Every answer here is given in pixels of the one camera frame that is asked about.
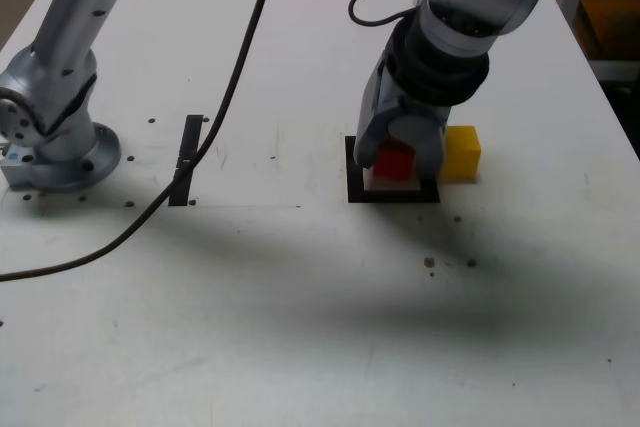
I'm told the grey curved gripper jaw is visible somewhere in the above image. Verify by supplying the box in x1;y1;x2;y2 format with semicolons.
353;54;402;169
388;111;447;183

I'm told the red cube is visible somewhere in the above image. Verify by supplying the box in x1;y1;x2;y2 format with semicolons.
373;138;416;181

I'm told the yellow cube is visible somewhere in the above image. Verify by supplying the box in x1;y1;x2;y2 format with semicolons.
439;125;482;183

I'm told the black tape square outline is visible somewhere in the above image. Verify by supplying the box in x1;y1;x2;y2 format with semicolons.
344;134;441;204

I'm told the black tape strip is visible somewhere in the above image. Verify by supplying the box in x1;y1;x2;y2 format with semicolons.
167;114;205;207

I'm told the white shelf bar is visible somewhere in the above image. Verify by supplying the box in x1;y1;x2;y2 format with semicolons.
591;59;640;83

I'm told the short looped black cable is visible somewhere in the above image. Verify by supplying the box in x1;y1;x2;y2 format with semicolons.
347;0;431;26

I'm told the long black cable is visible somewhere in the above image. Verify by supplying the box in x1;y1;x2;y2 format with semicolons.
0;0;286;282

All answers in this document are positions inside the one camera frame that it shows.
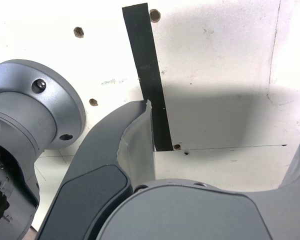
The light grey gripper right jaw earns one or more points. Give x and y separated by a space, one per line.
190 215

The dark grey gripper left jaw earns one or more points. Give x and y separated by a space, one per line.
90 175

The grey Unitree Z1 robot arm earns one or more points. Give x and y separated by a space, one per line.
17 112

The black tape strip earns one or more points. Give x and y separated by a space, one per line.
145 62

*-*-*

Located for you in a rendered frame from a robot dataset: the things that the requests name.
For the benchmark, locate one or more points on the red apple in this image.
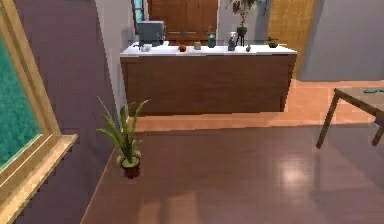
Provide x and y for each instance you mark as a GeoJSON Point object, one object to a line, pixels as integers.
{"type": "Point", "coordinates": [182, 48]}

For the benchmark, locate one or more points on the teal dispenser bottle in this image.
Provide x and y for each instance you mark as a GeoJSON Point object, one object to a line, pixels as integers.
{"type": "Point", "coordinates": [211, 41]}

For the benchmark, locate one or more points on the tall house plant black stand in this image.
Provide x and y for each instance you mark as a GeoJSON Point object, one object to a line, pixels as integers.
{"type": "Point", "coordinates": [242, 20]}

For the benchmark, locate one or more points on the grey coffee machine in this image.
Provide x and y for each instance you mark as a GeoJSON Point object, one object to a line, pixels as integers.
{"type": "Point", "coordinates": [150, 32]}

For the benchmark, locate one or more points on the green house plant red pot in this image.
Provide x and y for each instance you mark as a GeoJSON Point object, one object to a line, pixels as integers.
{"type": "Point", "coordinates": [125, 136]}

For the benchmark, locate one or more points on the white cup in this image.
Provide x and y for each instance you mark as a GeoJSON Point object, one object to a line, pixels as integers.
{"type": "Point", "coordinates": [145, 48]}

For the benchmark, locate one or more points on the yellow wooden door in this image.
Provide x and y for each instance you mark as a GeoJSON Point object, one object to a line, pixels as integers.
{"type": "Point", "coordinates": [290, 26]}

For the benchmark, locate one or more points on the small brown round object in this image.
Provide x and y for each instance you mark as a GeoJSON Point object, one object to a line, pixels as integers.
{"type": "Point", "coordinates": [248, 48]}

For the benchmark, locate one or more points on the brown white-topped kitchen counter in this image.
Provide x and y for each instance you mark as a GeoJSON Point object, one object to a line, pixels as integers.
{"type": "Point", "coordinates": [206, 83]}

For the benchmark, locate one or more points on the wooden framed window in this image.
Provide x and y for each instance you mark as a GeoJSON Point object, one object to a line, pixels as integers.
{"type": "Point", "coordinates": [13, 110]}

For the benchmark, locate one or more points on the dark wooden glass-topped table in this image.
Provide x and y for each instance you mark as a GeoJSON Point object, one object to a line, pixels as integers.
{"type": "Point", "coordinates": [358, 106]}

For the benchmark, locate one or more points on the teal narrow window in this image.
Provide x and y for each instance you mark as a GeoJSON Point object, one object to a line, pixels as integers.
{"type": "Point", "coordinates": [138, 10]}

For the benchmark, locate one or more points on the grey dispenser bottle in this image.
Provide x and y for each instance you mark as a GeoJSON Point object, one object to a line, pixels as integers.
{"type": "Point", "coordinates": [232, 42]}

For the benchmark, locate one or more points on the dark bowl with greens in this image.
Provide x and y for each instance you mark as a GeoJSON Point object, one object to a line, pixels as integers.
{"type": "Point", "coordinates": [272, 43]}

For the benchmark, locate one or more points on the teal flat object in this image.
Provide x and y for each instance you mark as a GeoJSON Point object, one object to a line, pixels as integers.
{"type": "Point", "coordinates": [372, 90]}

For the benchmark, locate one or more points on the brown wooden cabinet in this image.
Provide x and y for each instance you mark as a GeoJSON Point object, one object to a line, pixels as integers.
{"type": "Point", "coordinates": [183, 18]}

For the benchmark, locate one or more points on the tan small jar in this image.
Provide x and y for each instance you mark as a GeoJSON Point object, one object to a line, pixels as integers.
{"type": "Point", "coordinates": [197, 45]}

*-*-*

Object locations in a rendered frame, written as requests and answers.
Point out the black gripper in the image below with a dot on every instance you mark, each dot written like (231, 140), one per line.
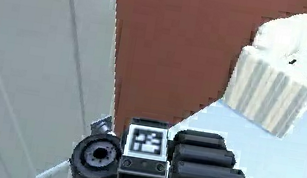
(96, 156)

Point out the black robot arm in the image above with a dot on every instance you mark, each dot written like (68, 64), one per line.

*-*-*

# Work task
In the records, locate each line holding the string "dispenser" and copy it.

# Response to the exercise
For the benchmark, locate one or more points on the teal dispenser bottle in this image.
For the benchmark, locate one or more points on the grey dispenser bottle in this image.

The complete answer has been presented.